I am seized by a mental image of Gabriel gesturing toward a marine iguana. I find myself folding forward into the spray, closing my eyes against it.

I rap my knuckles on the side of the shower. “I’m done,” I say thickly, wondering how long before I’m no longer ambushed by these memories. I hear the click of the door, and Vee comes in with a towel. She yanks open the plastic curtain and turns the faucet off. Not even being stark naked in front of her can rob me of the joy of finally being clean.

Vee watches me drag on my sweatpants and sweatshirt and then hands me a brush for my hair. I try, but the snarls and mats after all this time are impossible for me to deal with. She sits behind me on the bed and starts to pick through the knots, combing the hair back from my face.

“I think I’m in heaven,” I tell her.

She laughs. “No, we’re happy you didn’t wind up there.” Her fingers fly over my scalp in an intricate pattern. “I do French braids for my girls all the time.”

“I never learned how.”

“No?” Vee asks. “Your mama never taught you?”

I feel her weave and pull and twist. “She wasn’t around much,” I reply.

And now that she isn’t far-flung and hightailing it all over the world, I haven’t been around her much, either.

That could change.

I have always believed we are the architects of our own fates—it’s why I so carefully planned my career steps and why Finn and I dreamed in tandem about our future. It is also why I could blame my mother for choosing her career over me—because it was just that: a decision she made. I have never really subscribed to the mantra that things happen for a reason. Until, maybe, now.

If I was so sick that it nearly cost me my life … ?if I was one of only a handful to survive ventilation … ?if I returned to this world, instead of the one embedded in my mind … ?I would like to believe that there is an explanation. That it isn’t random or the luck of the draw.

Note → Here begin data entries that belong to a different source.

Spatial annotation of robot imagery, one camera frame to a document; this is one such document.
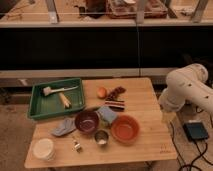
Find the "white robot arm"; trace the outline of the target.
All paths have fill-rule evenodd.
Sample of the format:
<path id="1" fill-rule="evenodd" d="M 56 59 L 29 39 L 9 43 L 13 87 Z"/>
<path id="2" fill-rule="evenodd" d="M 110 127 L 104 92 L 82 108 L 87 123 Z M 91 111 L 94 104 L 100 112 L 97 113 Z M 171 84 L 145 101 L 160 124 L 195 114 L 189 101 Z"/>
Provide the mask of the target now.
<path id="1" fill-rule="evenodd" d="M 213 115 L 213 89 L 205 84 L 207 79 L 207 69 L 198 63 L 169 72 L 167 87 L 159 97 L 160 106 L 166 112 L 177 112 L 190 101 Z"/>

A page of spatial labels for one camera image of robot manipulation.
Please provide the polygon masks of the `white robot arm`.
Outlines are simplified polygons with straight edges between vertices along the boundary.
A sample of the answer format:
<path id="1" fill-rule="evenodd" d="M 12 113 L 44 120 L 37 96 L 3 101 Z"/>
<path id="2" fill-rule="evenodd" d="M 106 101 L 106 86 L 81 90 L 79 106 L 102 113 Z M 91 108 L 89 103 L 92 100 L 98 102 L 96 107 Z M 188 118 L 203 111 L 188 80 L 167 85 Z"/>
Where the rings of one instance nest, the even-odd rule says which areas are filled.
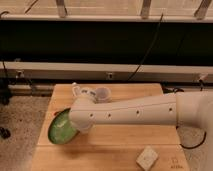
<path id="1" fill-rule="evenodd" d="M 87 94 L 72 104 L 69 119 L 87 132 L 94 124 L 190 125 L 206 131 L 201 171 L 213 171 L 213 92 L 178 92 L 111 103 L 95 103 Z"/>

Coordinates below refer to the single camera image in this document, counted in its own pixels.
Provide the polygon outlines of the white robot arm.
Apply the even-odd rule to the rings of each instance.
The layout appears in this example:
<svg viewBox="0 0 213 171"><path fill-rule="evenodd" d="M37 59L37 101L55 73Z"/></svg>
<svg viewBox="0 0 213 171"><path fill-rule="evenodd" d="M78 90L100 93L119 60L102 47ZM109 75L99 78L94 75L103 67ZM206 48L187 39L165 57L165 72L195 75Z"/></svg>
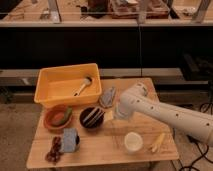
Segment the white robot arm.
<svg viewBox="0 0 213 171"><path fill-rule="evenodd" d="M148 115L213 147L213 116L151 100L148 98L148 89L141 82L120 95L115 117L128 119L134 112Z"/></svg>

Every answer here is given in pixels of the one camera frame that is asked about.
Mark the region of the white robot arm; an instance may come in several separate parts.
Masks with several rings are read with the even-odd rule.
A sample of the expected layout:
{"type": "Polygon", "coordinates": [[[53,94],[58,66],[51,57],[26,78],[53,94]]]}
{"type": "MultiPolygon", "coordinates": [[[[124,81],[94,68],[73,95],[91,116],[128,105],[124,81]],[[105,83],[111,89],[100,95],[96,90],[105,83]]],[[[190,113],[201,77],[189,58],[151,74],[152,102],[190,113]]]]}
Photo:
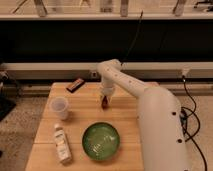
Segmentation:
{"type": "Polygon", "coordinates": [[[138,100],[144,171],[190,171],[178,98],[164,87],[123,73],[117,59],[99,63],[97,71],[102,96],[110,97],[117,84],[138,100]]]}

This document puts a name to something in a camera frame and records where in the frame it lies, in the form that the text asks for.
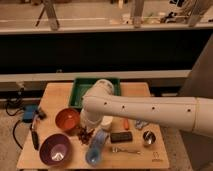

That this was a lesson for me, or a wake-up call.

Maybe it is about my mother.

Vee ties the braid off with a rubber band. “There,” she says. “You’re like a whole new person.”

Not yet.

But I could be.

She pulls over a wheelchair and sets the brakes and then positions Alice nearby so that I can do the stand-pivot-transfer move to seat myself. “I believe I promised you a surprise,” Vee says.

It’s probably a trip down to the multipurpose gym to do more physical therapy. “Do we have to?” I ask.

“Trust me,” Vee says, and she opens the door to my room.

She gives me a surgical mask and pushes me down the hallway, past patients who are carefully moving behind their own walkers or with four-footed canes. A couple of the nurses smile at me and comment on my appearance, which makes me wonder how terrible I looked before. Instead of heading into the elevator, though, Vee turns right at the end of the hallway and hits an automatic door button with her elbow, so that a glass panel slides open. She rolls me into a tiny courtyard that is walled in by four sides of the hospital building. It’s unseasonably warm, and the sun falls in an amber slant. “Fresh air?” I gasp, tilting my face, and that’s when I see him.

Finn stands at the far end of the narrow courtyard, holding a little bouquet of tulips.

“I think you can take it from here, Doc,” Vee says, and she winks at me and slips back inside.